Шрифт:
Интервал:
Закладка:
Арабской басни я дал точный перевод.
Искать не надо в ней особенной загадки,
Но если б к злобе дня я сделал в ней подход,
То я бы высмеял Ллойд-Джорджевы повадки.
Возникает парадоксальная ситуация: предполагается, что многослойная аллегория, неуклюже сближающая животное и человеческое, газетные заголовки и конвенциональную образность, более точно раскрывает реальность, чем реальные действия тех или иных политических деятелей; аллегория призвана сорвать маски, в то время как реальность, о которой пишут в газетах, эти маски лишь фиксирует еще больше. Создавая гротескные фигуры, сводя воедино образы людей и животных, громоздкая интертекстуальная аллегория призвана показать читателям простую правду. Отсюда показательно нарочитая, тяжеловесная пародийность самого названия одной из басен (за которым следует эпиграф из Бернарда Шоу): «О карасе-идеалисте и о пескаре-социалисте, Сиречь о Макдональде Рамзае и Уеббе Сиднее (Кто чего стоит, читателю виднее)». Интертекстуальные, стилистические и образные наслоения, сужая сферу возможных интерпретаций, как бы оправдывают сам факт существования басни как жанра, призванного поддерживать и пропагандировать правду.

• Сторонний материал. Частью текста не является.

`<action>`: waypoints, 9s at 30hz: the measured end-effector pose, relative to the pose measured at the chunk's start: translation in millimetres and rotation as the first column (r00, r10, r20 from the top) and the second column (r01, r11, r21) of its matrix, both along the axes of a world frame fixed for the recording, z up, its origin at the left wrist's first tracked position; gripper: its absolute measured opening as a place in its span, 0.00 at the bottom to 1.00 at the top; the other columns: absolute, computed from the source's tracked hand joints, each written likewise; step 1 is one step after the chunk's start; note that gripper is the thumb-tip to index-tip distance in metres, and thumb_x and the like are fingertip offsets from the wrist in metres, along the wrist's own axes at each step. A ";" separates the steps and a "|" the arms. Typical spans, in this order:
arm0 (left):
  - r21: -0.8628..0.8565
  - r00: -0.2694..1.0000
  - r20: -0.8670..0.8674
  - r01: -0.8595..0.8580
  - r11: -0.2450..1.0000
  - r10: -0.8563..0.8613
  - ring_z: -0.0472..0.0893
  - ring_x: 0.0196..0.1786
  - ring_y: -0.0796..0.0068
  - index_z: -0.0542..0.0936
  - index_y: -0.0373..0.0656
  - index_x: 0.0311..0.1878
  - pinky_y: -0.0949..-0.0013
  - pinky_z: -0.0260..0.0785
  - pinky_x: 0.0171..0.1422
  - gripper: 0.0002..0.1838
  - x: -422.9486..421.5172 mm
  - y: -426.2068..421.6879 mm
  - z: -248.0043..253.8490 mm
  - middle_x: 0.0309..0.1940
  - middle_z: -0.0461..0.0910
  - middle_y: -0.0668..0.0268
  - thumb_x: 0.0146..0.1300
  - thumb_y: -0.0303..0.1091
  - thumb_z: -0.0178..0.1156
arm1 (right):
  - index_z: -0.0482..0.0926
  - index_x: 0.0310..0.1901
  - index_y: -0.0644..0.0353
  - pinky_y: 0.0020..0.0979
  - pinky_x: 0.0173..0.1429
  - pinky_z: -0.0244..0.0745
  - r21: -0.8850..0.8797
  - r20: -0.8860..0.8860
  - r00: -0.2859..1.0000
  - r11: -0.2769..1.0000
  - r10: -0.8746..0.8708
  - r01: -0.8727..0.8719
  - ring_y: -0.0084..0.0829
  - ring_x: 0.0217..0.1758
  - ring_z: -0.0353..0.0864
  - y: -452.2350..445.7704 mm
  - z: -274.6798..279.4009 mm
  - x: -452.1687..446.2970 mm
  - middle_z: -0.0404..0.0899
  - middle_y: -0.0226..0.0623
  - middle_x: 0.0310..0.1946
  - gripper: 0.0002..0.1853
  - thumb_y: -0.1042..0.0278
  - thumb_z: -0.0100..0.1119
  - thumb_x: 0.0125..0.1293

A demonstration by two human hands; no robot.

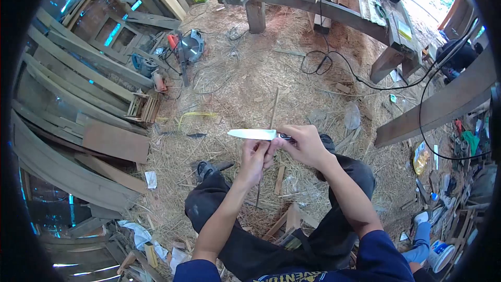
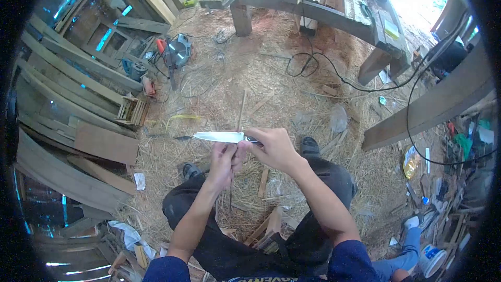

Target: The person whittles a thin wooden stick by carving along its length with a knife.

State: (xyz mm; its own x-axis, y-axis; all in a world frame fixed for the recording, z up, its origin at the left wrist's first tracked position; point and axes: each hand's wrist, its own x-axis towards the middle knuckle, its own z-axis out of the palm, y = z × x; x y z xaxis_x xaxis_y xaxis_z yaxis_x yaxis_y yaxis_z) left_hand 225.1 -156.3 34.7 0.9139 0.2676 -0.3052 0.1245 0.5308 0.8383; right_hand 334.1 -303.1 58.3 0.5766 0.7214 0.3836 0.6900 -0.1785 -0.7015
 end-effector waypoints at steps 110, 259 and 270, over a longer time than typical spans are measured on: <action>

Интертекстуальность, таким образом, становится кодом, с помощью которого фиксируется/пропагандируется определенного рода дискурс как священный, то есть подразумевающий неизменность интерпретаций и возводящий способных его понимать в статус посвященных. Здесь опять уместно вспомнить Беньямина, который связывал «священность письма» с кодификацией[536]. Примечательно также, что Ролан Барт в заметках о природе марксистского письма также говорит о крайней степени кодификации[537]. Код признан одновременно и упростить, и ограничить до единственно возможного понимание образов. Как примитивное насилие упрощает язык и общение, переводя их на довербальный уровень, так и нагромождение источников, создающее интерпретационные рамки, значимо не языковым содержанием, а самим своим количеством, самой своей массой. Простота в данном контексте подразумевает прогрессирующее умножение цитат, когда рождается принципиально новый вид басенных образов — собранный из множественности референциальных слоев, все более сужающих интерпретационный коридор. С интертекстуальными кодами связан и юмористический эффект, генерируемый этими текстами, когда формальный газетный язык и политические реалии переводятся на утрированно грубый язык ограниченного количества революционных аллегорий. Как и в случае с другими смеховыми практиками тоталитарных режимов, те, кто может смеяться над правильно понятым кодом, таким образом доказывают свою принадлежность к благодарным и послушным гражданам, посвященным в правила игры.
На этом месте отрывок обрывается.